To do -> The required output is the line containing "Give the outline of every instance of the plate" followed by every later line through the end of the data, all reproduced exactly.

(Data entries)
━━━━━━━━━━
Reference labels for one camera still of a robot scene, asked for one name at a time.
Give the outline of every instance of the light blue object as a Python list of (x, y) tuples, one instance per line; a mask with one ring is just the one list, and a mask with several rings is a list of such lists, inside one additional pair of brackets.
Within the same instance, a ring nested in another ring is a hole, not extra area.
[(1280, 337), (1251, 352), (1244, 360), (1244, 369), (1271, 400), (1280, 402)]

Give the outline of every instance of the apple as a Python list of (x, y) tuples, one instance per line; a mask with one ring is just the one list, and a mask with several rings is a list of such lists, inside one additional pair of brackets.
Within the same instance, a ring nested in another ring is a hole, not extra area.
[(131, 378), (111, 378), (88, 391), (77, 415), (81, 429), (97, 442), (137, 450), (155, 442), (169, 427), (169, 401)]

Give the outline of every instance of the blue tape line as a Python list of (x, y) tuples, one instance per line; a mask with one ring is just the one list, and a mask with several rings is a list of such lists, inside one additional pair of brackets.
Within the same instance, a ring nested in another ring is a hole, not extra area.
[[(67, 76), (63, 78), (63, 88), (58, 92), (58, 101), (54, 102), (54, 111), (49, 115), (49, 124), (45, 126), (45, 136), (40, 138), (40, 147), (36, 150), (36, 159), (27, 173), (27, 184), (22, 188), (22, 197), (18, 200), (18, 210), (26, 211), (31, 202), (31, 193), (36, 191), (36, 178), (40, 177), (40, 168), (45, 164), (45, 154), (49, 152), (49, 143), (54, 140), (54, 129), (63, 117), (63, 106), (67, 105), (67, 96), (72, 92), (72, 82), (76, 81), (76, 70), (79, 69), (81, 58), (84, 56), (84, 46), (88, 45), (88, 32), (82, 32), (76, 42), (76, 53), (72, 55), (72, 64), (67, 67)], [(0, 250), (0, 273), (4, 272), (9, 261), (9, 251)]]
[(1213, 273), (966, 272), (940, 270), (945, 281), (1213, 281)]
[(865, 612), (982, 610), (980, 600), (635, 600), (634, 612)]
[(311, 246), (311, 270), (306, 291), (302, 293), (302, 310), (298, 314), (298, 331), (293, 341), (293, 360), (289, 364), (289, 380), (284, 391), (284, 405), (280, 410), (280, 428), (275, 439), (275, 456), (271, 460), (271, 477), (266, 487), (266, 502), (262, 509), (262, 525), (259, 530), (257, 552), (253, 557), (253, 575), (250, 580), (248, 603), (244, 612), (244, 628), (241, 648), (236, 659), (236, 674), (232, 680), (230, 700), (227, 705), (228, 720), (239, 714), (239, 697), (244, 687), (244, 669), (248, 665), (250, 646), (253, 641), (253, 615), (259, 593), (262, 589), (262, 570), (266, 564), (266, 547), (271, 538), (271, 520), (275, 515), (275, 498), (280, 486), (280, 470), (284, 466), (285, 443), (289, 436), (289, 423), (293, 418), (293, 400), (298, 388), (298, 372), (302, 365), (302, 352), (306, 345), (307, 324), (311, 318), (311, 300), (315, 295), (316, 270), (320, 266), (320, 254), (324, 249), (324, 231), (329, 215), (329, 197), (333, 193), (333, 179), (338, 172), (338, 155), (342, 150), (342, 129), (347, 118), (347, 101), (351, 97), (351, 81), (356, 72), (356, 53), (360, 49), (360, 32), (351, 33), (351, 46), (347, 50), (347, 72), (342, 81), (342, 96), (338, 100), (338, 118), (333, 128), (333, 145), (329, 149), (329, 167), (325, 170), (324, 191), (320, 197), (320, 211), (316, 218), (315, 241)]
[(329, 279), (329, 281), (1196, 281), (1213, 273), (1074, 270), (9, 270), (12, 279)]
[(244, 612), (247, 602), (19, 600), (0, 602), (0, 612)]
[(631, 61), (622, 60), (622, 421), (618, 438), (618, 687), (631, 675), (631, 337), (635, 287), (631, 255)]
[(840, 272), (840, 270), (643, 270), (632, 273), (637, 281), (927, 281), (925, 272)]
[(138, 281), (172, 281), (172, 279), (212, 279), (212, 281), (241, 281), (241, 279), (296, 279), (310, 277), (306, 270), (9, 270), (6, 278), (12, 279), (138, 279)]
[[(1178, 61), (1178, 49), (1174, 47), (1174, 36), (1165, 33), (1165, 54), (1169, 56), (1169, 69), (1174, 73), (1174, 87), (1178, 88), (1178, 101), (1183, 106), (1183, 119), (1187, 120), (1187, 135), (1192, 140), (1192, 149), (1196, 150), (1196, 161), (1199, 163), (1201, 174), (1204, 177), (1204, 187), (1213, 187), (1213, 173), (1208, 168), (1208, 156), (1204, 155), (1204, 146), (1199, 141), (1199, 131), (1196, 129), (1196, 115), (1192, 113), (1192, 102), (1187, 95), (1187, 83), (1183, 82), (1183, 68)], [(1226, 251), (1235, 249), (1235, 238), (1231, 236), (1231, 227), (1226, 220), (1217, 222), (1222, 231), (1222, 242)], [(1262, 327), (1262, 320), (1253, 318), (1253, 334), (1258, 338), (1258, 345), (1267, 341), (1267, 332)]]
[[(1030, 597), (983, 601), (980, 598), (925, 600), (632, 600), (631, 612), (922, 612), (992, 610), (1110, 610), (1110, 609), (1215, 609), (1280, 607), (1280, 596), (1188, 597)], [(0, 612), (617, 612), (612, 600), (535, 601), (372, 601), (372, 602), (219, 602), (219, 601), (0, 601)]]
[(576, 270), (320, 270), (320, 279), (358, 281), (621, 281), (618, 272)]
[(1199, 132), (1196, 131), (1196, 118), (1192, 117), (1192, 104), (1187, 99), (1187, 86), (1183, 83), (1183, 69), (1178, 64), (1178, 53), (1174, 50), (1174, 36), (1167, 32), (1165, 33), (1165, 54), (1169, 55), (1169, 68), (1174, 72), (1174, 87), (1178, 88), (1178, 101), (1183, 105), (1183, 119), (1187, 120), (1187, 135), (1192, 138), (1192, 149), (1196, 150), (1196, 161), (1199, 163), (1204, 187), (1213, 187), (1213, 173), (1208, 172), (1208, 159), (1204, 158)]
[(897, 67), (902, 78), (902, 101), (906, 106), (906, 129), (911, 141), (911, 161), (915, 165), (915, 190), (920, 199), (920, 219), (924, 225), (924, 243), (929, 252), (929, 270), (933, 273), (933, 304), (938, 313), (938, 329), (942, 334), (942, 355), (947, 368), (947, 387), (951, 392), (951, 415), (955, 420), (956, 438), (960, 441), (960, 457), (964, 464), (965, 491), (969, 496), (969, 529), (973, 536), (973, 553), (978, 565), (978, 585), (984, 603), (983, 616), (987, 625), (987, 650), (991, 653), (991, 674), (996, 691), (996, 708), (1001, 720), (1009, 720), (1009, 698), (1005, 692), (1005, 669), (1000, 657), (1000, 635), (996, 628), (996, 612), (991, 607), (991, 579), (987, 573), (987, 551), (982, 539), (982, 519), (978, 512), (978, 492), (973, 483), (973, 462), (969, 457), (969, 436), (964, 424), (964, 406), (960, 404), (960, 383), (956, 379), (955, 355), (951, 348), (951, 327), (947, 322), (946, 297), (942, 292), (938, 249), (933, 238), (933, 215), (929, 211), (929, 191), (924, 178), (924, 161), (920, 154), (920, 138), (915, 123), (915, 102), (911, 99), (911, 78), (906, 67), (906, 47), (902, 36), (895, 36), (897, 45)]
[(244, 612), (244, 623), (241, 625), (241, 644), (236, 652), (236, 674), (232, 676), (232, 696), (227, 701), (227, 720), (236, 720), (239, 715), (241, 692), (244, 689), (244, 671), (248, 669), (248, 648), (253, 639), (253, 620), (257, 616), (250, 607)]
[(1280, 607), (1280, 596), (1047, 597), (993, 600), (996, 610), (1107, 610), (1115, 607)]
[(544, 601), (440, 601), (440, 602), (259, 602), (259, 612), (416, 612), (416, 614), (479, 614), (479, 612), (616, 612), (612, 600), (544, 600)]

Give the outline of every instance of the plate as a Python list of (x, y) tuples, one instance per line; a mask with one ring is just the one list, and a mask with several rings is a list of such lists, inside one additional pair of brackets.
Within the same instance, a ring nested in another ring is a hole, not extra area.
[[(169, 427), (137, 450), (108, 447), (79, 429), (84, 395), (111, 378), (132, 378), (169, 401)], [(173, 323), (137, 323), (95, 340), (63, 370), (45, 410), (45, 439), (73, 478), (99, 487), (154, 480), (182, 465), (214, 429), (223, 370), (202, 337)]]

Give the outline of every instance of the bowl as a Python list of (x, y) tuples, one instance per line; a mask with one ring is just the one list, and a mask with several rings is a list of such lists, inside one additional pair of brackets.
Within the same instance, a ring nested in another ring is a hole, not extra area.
━━━━━━━━━━
Completed task ->
Give the outline of every instance of the plate as a Python list of (x, y) tuples, one instance per line; a mask with one ring is just the one list, and a mask with several rings is a list of such lists, inside one additional pair of brackets.
Within the same instance, a ring nested in another ring is a hole, not extra area.
[[(169, 427), (137, 450), (108, 447), (79, 429), (84, 395), (111, 378), (132, 378), (169, 401)], [(173, 323), (137, 323), (95, 340), (63, 370), (45, 410), (45, 439), (73, 478), (99, 487), (154, 480), (182, 465), (214, 429), (223, 370), (202, 337)]]

Give the outline of every instance of the bowl as a Python list of (x, y) tuples, one instance per line; a mask with one ring is just the one list, and a mask with several rings is a list of such lists, inside one additional pair of brackets.
Within the same instance, a ring nested in another ring is a hole, not extra area.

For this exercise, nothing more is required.